Nothing but a number should be written: the count of lines below that contain "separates".

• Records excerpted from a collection
--------------------------------

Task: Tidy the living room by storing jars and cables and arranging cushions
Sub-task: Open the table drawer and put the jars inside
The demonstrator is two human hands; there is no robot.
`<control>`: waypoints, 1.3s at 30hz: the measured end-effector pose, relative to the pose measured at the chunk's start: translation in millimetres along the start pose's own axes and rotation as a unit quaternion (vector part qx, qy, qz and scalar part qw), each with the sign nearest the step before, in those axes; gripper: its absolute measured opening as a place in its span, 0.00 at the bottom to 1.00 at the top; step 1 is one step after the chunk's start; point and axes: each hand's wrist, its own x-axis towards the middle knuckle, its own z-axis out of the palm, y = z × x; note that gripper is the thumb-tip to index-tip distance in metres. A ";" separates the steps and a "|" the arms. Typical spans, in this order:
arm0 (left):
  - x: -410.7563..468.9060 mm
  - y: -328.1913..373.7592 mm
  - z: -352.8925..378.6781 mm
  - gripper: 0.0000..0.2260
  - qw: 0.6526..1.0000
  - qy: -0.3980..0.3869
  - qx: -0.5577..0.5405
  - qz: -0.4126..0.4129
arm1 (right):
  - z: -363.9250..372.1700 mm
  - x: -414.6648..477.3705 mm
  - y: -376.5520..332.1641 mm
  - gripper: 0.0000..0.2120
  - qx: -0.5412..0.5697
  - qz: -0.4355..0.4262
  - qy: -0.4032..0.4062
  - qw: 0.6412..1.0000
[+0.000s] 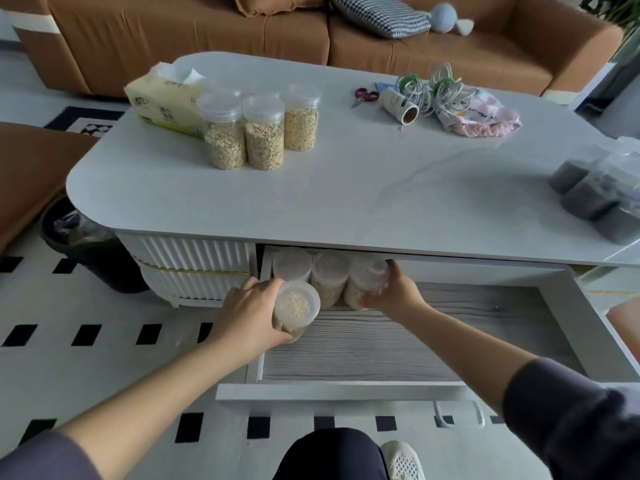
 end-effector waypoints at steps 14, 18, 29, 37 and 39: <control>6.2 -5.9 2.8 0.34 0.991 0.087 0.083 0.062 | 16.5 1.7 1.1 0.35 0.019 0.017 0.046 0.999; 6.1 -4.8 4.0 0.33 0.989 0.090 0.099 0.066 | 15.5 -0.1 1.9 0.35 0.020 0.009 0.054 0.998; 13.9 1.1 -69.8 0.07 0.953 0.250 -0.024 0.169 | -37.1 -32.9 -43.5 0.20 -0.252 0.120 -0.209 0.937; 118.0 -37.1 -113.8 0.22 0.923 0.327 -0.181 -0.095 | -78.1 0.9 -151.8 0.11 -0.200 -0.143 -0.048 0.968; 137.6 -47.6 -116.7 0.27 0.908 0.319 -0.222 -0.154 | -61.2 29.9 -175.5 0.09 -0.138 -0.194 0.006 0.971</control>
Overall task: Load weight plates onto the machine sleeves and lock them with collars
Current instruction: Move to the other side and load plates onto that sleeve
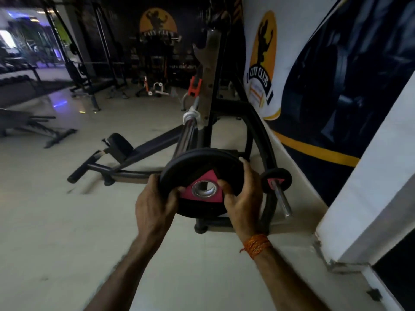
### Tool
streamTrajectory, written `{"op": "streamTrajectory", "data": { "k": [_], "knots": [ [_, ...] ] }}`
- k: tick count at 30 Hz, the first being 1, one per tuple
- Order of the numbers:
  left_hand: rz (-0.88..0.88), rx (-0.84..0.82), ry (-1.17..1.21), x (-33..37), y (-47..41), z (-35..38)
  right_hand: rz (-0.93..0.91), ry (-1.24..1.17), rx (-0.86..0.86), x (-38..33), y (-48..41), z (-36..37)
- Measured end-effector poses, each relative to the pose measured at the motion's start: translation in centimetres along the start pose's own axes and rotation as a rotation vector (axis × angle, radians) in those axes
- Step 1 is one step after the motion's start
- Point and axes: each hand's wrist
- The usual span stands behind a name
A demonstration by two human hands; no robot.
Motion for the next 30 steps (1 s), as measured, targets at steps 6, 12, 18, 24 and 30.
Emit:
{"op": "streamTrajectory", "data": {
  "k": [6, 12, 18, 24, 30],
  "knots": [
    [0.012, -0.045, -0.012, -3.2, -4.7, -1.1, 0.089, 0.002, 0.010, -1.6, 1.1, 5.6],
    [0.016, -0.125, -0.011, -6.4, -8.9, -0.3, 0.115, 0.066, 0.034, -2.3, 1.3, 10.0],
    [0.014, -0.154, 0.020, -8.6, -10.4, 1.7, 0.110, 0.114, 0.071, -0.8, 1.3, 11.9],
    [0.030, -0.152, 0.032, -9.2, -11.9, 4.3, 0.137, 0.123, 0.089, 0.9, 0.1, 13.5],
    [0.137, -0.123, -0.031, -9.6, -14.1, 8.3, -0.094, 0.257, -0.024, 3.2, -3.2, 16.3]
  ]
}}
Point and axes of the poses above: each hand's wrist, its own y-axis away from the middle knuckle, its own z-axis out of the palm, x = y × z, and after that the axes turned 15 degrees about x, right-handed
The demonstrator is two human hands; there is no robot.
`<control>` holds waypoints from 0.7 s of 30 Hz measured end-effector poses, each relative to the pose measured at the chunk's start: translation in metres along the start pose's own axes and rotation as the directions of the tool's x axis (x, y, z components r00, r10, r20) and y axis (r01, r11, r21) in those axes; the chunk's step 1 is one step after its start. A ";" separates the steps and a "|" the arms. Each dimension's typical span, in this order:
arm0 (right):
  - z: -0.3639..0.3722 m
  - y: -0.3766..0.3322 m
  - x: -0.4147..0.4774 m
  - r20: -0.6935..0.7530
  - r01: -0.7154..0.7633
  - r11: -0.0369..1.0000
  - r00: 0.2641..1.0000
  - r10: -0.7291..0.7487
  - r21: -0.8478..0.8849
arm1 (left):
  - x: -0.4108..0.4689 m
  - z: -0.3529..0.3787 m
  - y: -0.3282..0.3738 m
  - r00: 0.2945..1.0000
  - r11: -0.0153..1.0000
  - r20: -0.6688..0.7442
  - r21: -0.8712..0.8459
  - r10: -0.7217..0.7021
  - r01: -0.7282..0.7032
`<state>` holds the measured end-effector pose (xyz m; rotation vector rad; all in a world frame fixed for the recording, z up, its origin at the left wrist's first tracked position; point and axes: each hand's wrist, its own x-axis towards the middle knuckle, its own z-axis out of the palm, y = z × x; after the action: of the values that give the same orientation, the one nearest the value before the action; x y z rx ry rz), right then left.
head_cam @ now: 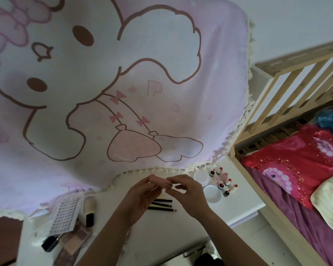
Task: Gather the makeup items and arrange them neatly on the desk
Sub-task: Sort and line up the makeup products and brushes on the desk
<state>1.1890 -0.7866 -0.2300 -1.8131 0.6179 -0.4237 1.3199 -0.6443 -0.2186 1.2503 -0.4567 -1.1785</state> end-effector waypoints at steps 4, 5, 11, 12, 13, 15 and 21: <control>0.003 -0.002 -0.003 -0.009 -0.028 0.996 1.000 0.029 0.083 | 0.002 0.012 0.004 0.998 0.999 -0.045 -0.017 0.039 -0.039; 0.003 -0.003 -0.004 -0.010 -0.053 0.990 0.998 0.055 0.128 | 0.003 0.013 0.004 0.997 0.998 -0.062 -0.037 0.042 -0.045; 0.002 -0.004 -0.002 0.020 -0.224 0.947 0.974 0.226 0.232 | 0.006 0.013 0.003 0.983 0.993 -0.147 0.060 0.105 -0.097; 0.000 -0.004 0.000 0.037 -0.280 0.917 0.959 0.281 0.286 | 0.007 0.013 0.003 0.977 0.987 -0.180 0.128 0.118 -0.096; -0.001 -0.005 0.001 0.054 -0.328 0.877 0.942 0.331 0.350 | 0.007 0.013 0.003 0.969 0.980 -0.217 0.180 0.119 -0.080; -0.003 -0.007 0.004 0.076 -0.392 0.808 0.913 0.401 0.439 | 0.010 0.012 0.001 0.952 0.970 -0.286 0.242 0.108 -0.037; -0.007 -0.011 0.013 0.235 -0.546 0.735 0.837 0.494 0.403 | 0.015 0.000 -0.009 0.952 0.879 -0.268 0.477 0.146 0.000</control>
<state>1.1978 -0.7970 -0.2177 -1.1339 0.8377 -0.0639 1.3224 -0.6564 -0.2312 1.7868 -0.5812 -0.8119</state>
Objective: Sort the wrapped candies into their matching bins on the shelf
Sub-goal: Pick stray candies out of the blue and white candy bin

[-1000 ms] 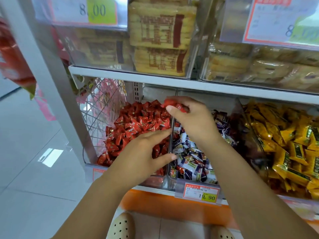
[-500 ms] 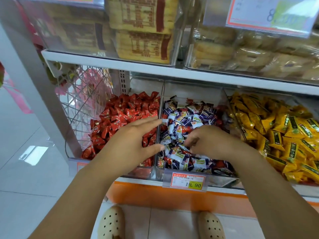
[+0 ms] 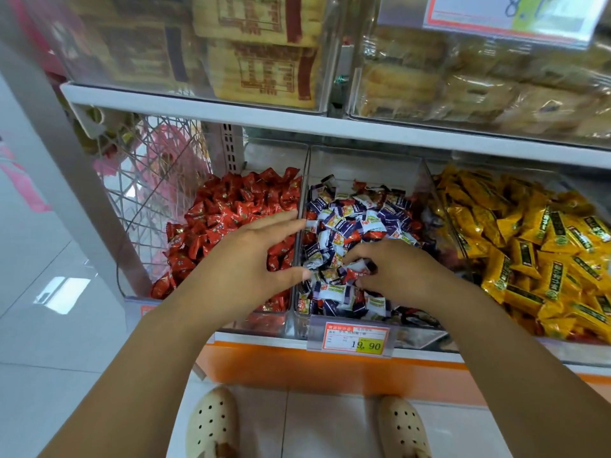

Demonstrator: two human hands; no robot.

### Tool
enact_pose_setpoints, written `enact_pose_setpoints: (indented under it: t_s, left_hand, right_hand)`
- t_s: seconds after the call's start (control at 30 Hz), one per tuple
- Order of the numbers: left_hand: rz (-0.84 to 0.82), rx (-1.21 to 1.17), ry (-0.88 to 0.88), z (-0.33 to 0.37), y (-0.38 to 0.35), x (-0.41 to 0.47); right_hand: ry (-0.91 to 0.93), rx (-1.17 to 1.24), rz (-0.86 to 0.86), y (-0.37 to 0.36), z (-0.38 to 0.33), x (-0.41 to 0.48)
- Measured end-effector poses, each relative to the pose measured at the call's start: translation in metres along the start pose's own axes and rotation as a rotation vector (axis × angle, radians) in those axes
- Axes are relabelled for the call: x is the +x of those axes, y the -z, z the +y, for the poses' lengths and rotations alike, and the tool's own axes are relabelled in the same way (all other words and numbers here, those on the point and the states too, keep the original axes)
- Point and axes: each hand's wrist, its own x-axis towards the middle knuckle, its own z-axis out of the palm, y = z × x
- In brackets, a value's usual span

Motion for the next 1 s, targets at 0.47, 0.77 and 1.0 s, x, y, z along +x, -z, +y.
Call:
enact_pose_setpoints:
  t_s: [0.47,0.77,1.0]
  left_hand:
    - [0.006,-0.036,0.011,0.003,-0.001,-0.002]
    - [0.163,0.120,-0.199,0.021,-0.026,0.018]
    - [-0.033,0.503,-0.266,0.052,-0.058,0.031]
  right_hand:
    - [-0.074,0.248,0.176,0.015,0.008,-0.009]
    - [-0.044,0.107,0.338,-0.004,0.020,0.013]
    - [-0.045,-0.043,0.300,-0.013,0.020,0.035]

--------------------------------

• Result for this task
2